◆ Work required
Word for word, set down every line of the entries below from the line with "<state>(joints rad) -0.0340" to the line with "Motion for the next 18", including both, and no other line.

◆ Data excerpts
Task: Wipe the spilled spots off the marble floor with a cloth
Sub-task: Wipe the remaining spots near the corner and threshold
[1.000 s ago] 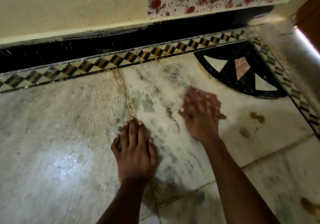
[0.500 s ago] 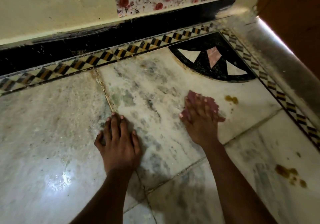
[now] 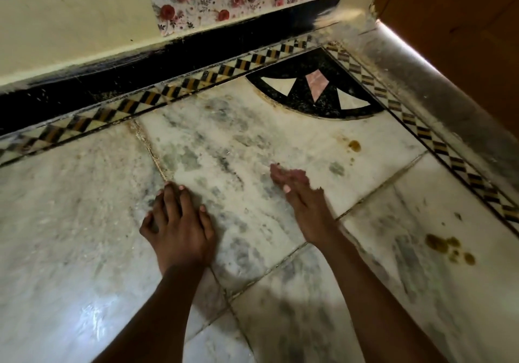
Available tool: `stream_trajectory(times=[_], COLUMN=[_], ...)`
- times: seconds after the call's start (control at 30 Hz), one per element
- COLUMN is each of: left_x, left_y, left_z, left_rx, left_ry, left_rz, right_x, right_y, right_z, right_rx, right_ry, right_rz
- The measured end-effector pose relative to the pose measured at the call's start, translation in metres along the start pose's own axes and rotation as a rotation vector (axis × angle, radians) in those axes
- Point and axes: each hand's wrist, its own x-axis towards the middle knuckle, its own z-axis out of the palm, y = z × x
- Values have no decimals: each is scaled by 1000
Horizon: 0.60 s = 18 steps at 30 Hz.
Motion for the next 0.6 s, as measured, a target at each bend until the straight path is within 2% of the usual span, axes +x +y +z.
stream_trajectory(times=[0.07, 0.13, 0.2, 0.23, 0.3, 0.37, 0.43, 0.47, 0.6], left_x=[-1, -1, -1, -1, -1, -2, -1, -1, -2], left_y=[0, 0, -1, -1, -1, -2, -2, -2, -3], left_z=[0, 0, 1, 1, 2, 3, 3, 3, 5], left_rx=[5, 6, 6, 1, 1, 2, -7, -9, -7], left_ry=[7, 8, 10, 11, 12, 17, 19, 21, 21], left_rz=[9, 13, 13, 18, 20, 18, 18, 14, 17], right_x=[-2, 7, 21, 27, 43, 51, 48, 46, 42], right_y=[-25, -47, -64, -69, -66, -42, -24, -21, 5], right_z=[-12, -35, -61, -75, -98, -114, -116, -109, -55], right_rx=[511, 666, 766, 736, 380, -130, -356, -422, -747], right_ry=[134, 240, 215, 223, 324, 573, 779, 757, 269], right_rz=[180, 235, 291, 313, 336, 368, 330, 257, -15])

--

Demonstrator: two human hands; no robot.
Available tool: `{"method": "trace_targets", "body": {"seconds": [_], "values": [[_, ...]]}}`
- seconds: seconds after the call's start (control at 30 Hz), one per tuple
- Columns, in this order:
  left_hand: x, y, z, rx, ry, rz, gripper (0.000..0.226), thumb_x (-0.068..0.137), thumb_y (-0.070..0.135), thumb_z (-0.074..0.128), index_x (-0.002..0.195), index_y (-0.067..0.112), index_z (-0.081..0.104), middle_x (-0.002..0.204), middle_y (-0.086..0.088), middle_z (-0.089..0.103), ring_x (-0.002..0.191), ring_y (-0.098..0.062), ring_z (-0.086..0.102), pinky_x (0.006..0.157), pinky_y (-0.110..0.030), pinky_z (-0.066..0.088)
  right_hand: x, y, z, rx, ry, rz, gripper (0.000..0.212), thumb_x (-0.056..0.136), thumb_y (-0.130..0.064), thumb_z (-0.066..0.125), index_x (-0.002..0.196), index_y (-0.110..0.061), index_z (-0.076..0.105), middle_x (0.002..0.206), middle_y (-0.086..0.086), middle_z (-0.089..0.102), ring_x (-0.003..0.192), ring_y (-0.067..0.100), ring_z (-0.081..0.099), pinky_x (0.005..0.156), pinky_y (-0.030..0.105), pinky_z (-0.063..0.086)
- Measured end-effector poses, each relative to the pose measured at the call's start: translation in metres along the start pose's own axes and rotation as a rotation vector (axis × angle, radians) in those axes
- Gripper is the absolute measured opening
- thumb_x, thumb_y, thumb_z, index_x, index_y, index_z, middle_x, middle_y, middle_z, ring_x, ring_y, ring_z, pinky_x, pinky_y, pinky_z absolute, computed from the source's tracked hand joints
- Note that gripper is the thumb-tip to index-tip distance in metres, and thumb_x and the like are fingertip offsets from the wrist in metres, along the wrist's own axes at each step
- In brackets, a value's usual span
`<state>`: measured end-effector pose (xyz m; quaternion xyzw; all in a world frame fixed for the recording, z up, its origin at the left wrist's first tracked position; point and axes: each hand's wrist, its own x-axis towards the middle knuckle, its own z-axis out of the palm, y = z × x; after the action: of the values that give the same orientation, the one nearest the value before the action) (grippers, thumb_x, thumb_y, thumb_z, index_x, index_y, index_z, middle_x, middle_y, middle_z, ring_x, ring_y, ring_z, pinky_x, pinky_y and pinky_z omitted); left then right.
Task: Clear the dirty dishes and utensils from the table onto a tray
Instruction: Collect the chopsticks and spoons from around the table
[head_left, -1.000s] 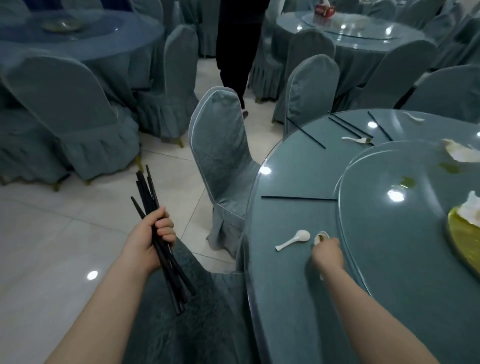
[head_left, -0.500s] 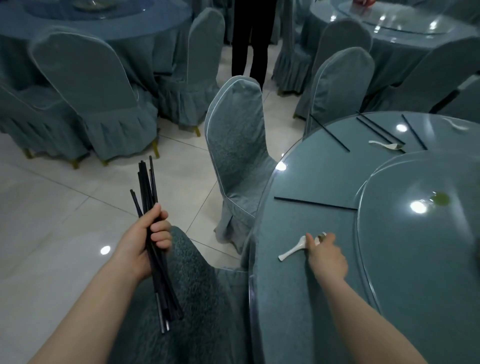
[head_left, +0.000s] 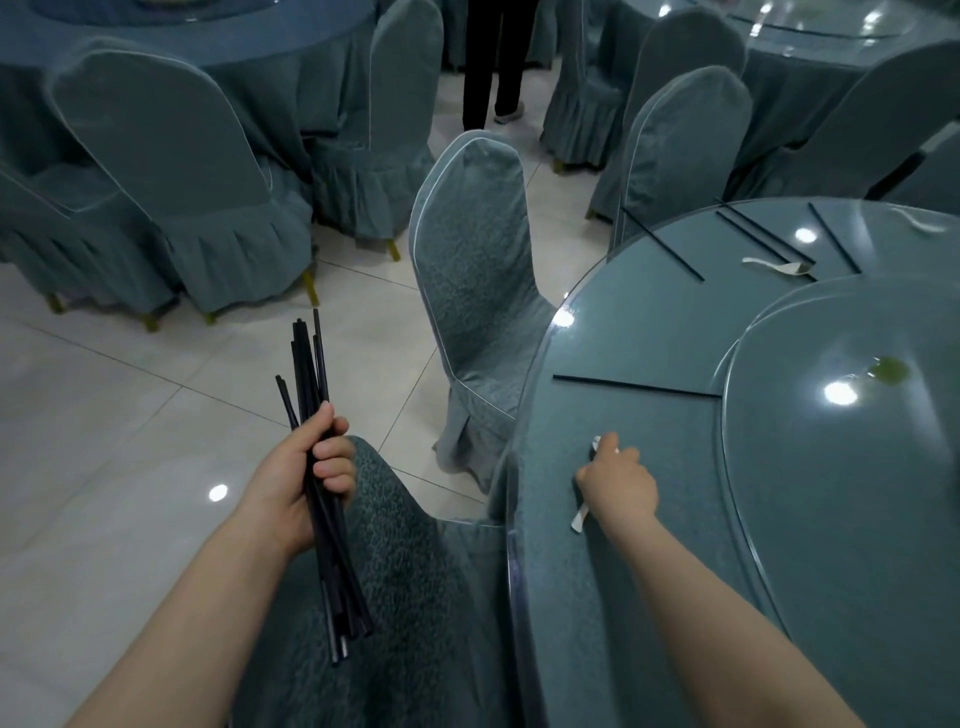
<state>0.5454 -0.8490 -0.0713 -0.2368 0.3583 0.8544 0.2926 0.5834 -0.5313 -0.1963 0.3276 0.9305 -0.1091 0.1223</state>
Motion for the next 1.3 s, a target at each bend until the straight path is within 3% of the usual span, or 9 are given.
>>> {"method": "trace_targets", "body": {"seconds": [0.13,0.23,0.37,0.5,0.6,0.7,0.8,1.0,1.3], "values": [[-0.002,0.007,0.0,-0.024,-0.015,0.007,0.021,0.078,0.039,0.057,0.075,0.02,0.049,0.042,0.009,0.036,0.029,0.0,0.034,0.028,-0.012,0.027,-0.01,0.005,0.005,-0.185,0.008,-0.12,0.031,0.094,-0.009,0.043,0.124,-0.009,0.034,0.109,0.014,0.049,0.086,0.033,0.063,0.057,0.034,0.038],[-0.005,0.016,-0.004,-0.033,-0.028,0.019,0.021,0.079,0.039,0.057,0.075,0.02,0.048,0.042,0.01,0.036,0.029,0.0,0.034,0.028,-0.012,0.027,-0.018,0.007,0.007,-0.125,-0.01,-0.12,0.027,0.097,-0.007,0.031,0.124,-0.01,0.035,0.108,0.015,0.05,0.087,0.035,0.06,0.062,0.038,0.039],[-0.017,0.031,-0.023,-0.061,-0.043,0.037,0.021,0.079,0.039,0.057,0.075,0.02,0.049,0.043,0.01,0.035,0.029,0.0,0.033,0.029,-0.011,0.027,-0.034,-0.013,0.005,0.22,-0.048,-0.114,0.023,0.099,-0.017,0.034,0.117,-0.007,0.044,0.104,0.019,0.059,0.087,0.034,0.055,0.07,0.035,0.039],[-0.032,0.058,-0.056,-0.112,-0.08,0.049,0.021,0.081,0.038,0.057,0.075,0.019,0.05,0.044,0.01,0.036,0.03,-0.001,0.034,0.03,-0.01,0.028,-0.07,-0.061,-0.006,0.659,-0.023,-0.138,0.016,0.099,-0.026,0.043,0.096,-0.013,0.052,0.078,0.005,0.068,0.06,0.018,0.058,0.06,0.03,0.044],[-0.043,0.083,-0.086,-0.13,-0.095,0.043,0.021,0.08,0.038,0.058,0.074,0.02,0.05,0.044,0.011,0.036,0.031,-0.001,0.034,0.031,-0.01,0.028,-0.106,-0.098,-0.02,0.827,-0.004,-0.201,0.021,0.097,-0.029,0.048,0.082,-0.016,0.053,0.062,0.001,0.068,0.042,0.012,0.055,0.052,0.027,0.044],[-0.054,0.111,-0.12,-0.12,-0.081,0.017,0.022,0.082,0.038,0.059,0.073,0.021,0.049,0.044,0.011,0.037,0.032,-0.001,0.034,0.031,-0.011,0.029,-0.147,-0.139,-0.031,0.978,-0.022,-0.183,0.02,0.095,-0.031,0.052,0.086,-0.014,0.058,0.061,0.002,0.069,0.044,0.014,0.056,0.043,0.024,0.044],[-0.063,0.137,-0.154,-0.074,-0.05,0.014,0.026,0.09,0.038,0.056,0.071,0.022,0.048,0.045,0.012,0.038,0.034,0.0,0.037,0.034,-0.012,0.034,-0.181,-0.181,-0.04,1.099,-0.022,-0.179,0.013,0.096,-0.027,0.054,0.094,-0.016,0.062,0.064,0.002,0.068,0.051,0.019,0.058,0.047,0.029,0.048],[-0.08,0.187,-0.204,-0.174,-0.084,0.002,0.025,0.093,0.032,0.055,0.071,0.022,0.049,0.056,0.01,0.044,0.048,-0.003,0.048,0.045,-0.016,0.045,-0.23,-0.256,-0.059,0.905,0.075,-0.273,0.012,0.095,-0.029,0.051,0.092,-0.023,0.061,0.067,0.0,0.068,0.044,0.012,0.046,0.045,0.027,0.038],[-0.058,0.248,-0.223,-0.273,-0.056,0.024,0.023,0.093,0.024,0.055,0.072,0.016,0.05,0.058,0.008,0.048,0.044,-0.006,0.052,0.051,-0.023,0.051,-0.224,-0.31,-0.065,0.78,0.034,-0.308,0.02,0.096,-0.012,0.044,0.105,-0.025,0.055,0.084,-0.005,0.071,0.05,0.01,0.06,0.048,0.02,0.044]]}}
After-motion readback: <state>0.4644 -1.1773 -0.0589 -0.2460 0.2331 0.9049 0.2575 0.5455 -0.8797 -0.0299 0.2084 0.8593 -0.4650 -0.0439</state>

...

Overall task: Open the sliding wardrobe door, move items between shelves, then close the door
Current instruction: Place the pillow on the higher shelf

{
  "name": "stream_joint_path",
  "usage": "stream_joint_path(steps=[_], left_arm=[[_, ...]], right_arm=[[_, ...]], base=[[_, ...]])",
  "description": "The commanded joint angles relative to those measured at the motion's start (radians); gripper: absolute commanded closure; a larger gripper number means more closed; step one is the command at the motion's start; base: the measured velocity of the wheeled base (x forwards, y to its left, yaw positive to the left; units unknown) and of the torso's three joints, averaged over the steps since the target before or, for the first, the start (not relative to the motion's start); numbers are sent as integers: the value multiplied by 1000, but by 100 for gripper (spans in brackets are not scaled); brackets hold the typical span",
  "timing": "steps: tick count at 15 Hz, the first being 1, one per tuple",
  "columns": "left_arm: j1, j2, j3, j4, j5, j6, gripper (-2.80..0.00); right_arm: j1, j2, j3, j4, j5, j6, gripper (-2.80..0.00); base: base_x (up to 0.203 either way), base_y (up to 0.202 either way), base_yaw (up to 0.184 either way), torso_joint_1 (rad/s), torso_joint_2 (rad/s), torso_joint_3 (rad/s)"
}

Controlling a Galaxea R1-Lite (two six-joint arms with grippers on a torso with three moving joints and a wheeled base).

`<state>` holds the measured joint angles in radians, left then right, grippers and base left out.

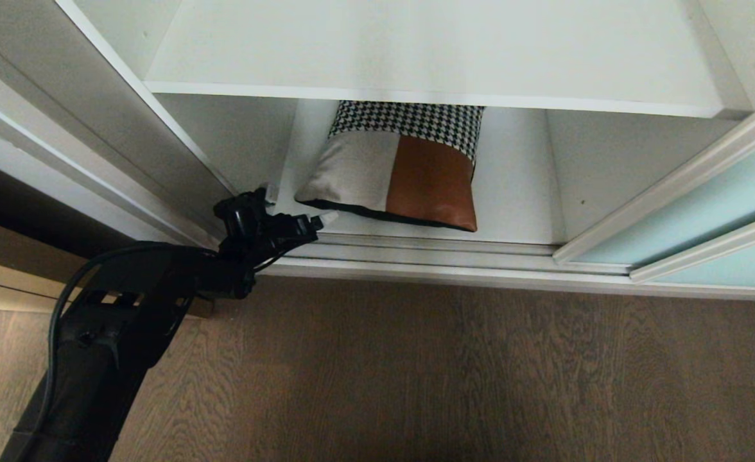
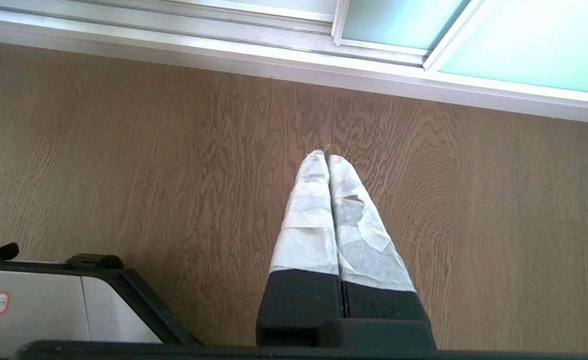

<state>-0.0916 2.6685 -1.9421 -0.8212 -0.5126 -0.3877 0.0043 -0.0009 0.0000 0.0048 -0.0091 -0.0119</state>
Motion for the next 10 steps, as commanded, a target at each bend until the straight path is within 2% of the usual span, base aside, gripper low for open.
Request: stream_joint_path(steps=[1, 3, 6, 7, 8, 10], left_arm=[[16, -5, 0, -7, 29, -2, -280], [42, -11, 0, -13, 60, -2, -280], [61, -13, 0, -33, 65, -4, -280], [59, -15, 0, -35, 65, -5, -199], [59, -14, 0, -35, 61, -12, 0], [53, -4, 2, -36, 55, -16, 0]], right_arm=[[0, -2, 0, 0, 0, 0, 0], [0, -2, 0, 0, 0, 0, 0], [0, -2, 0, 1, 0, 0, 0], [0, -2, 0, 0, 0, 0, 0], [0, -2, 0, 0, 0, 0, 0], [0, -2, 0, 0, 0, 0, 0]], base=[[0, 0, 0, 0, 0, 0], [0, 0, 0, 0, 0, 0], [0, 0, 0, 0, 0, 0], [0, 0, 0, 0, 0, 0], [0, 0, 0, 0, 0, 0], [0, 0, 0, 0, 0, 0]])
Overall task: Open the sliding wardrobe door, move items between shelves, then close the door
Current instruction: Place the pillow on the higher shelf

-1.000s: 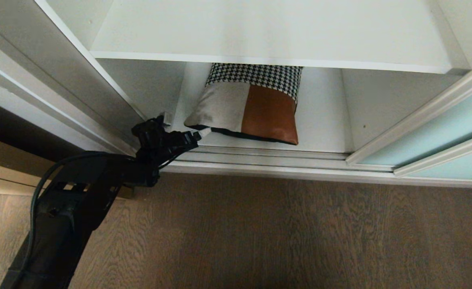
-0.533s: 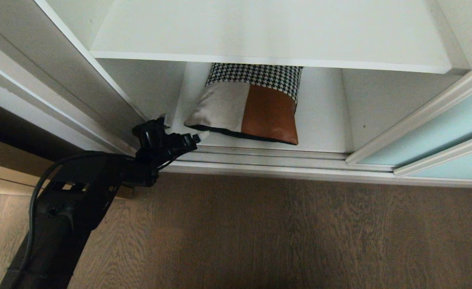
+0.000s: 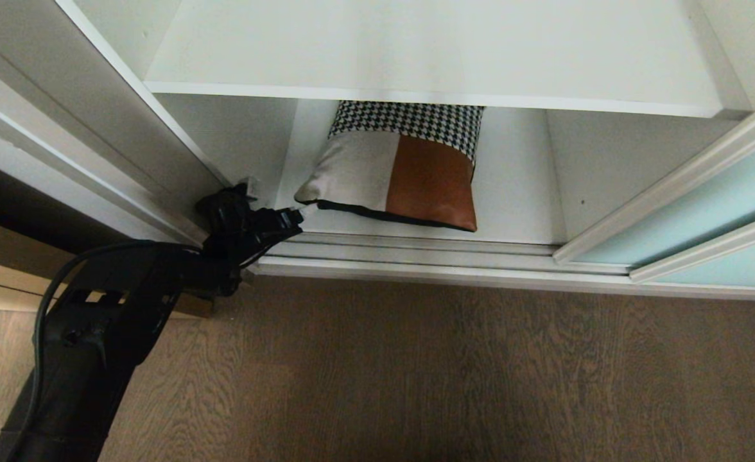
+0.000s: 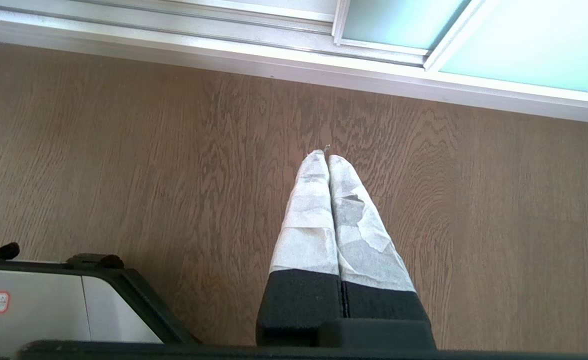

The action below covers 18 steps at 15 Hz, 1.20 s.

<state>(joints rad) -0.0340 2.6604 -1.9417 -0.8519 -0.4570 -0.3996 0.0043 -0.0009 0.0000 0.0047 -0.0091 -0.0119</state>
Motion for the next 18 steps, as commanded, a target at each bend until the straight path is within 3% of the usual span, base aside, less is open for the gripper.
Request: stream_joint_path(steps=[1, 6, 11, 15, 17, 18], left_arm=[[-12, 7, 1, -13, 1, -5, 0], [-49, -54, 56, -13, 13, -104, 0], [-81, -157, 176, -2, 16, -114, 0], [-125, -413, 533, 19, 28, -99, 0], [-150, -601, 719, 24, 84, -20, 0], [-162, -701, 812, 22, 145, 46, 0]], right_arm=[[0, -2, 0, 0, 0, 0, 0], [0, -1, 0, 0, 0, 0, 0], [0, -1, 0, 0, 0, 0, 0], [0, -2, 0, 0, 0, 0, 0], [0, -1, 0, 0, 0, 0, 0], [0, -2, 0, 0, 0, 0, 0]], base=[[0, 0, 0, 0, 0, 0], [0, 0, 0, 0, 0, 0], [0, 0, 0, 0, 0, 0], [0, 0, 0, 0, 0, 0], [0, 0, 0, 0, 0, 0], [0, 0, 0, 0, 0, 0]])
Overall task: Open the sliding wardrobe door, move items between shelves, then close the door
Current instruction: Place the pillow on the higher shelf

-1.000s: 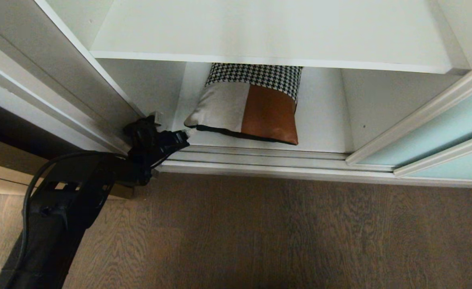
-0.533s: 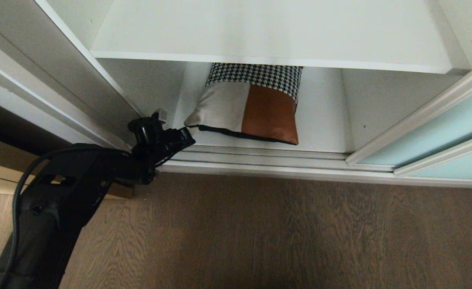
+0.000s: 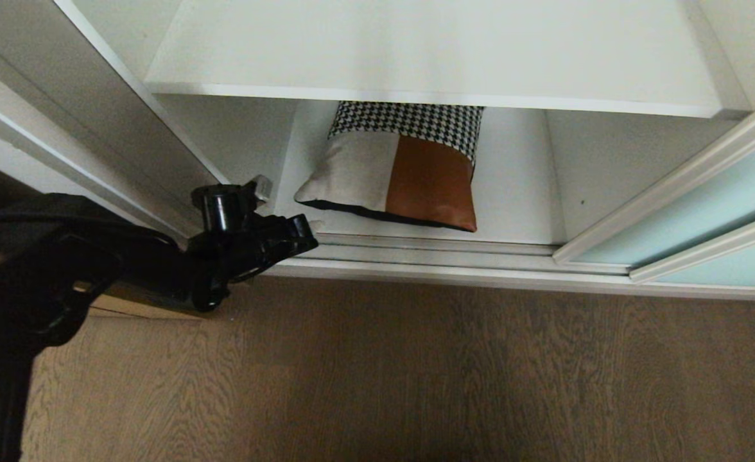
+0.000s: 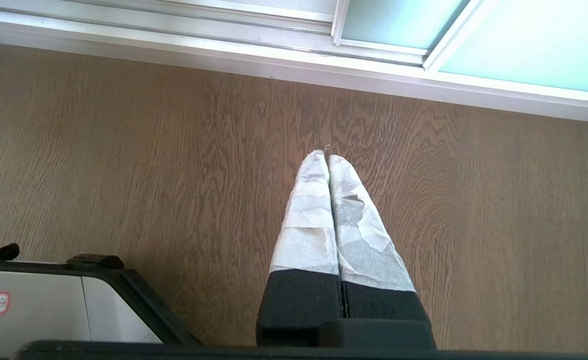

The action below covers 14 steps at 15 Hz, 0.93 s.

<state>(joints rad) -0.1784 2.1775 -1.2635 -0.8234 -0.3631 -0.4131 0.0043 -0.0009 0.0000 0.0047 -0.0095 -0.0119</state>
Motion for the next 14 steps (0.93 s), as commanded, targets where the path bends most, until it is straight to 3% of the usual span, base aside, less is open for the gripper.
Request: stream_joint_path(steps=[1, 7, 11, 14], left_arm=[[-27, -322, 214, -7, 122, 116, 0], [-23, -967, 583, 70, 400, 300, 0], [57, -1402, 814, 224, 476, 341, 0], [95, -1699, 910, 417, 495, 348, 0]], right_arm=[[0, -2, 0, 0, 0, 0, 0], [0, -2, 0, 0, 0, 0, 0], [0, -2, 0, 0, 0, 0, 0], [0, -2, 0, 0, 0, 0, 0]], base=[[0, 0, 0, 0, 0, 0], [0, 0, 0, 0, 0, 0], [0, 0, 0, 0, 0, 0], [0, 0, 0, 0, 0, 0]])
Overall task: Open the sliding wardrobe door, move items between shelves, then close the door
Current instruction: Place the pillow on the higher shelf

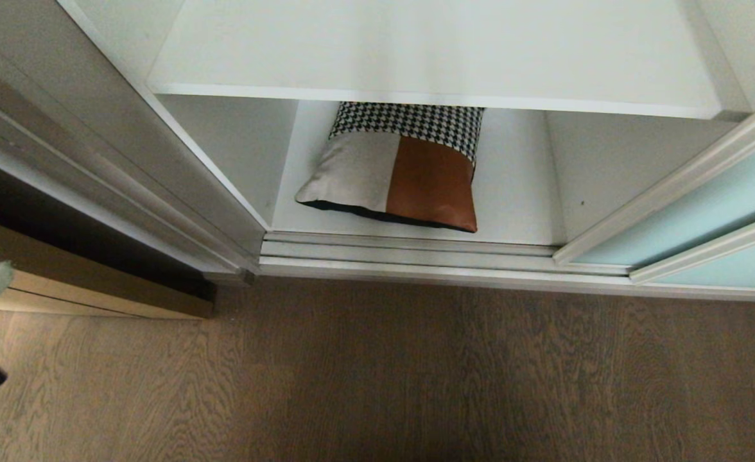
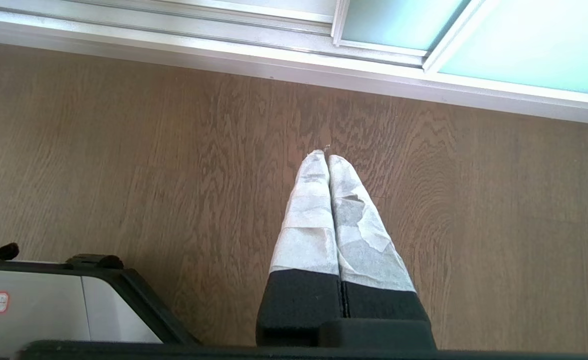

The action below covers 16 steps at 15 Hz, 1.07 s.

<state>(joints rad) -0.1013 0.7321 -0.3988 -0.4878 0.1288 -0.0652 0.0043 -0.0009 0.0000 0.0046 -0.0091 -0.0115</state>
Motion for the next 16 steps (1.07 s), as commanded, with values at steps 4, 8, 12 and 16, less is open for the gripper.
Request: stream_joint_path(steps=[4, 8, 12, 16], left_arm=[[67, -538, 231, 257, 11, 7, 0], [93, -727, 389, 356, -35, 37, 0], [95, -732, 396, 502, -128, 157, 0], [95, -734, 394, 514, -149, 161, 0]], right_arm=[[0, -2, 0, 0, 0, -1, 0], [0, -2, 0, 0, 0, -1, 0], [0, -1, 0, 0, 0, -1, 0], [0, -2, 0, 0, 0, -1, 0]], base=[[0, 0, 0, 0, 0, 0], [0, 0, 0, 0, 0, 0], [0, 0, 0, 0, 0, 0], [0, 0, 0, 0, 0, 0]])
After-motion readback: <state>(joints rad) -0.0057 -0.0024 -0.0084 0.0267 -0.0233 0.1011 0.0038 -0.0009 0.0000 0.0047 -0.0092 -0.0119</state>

◆ Response below
<state>(joints rad) -0.0340 2.6604 -1.9417 -0.8519 -0.4570 -0.3996 0.0043 -0.0009 0.0000 0.0047 -0.0091 -0.0119</state>
Motion for the next 18 steps, as commanded, a target at each bend until the straight path is within 3% of the usual span, base aside, less is open for the gripper.

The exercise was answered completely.